The kicker? Most of us don’t realize we’ve inherited our ambitions until we’re already exhausted from chasing them. Dr. Richard Ryan, one of the architects of Self-Determination Theory, explains it this way: “We’re remarkably good at internalizing other people’s values and mistaking them for our own. The economy runs on it, frankly.”
“I was living someone else’s highlight reel”
So what happens when you wake up and realize your goals aren’t yours? The research suggests a reset isn’t just possible, it’s essential for mental health. Ryan and his colleagues have spent decades studying what actually motivates humans, and they’ve landed on three core psychological needs:
autonomy (feeling in control of your choices),
competence (feeling effective and capable),
relatedness (feeling connected to others).
When your goals satisfy these needs, motivation flows naturally.

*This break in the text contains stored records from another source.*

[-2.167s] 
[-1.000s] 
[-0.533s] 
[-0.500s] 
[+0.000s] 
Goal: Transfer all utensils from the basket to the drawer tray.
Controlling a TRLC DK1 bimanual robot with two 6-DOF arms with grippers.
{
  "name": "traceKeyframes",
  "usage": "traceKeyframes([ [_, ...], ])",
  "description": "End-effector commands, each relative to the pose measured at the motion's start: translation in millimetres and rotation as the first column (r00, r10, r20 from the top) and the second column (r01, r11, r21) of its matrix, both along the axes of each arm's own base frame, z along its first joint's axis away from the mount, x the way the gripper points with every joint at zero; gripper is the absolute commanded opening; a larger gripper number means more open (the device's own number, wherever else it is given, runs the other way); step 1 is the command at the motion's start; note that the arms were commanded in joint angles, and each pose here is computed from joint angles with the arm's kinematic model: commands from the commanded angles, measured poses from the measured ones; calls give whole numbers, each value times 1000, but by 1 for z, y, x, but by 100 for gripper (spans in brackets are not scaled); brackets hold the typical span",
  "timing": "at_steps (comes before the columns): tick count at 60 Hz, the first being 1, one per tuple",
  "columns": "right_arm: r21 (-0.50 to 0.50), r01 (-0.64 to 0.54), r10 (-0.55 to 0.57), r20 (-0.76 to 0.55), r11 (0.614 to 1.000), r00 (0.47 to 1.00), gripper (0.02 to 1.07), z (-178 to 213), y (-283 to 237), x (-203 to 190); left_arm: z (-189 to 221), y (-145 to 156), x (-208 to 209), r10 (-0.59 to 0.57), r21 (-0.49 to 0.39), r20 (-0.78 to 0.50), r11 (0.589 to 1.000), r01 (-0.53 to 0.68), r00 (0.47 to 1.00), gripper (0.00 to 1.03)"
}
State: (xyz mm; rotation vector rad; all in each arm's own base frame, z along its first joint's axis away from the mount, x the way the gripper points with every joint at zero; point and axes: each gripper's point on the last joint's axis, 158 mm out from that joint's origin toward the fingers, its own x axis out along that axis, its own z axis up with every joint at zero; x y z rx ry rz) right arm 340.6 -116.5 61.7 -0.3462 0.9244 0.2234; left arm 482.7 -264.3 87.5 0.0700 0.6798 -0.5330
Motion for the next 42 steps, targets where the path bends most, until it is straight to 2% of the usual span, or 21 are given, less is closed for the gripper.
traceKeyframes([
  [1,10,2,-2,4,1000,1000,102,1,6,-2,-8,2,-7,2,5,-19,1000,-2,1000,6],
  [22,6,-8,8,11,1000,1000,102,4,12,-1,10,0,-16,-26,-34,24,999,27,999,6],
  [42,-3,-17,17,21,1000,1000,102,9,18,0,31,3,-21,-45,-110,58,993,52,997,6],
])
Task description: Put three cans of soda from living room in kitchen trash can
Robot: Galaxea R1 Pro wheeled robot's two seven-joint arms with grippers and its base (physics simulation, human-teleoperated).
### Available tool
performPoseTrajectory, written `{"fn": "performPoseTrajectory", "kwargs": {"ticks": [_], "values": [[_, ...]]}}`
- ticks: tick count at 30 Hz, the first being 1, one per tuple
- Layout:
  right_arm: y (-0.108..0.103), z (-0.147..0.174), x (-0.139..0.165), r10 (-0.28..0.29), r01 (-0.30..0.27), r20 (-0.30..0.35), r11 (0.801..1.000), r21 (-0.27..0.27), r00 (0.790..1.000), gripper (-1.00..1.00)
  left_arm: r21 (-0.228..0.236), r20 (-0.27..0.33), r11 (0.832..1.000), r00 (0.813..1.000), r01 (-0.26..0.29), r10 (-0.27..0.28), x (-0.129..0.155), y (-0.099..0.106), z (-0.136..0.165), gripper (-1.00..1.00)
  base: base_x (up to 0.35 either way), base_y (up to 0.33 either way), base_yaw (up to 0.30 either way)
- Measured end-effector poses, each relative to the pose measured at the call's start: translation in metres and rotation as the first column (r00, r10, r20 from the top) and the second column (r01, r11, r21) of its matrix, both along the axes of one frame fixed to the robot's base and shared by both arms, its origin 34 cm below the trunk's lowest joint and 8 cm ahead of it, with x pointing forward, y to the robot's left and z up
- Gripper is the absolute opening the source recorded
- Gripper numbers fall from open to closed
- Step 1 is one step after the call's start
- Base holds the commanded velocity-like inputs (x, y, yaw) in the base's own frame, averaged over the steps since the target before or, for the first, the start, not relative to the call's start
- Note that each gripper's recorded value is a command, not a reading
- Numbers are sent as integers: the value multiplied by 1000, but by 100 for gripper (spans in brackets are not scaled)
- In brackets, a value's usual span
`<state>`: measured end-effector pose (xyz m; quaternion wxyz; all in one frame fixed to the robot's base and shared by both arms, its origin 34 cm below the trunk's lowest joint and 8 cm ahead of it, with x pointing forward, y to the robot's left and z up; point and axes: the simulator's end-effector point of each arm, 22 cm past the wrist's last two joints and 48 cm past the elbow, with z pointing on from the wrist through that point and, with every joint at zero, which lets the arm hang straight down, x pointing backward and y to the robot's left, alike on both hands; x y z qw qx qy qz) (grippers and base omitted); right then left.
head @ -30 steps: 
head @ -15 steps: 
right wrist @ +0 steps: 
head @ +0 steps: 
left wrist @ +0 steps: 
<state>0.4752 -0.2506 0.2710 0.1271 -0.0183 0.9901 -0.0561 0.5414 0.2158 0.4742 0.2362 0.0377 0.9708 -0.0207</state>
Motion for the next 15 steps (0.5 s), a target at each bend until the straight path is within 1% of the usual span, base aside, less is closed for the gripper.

When they don’t, you’re running on fumes, willpower, and the Sunday scaries. The solution isn’t to abandon goals but to audit them ruthlessly. Ask yourself: Would I want this if nobody knew about it? Does this energize me or deplete me? Am I moving toward something or running from something?
The tricky part is that rediscovering genuine desire often requires temporary aimlessness, something our productivity-obsessed culture treats like failing. But what psychologists call “exploratory behavior”, trying new things without immediate goals, is actually how we stumble into intrinsic motivation.
Take Jonathan, a former management consultant who quit his job at 29 without a plan. “Everyone acted like I was having a breakdown,” he says. “But I spent six months just... trying stuff.” Three years later, Jonathan teaches creative writing to incarcerated youth, makes a third of his consulting salary, and describes himself as “annoyingly happy.” His story isn’t a blueprint, but it’s a reminder that the path to authentic goals often winds through uncertainty.
Here’s the uncomfortable truth: you can’t think your way into wanting the right things. You have to feel your way there, which means paying attention to what energizes you versus what merely impresses others. It means sitting with the discomfort of not having everything figured out. And it means accepting that the goals worth pursuing might not photograph well or fit neatly on a vision board.
If you’re ready to start excavating your own authentic desires, try this deceptively simple exercise: for one week, track your energy rather than your time. At the end of each day, write down three moments when you felt genuinely engaged: not productive, not accomplished, but actually alive and present. Maybe it was explaining something to a colleague, solving a technical problem, making someone laugh, or getting lost in research. Don’t analyze it yet, just collect the data.
By week’s end, you’ll have a pattern, and that pattern is often a better compass than any strategic plan. If you’ve lost your drive, your authentic goals aren’t hiding, but they’re already showing up in the small moments when you forget to perform.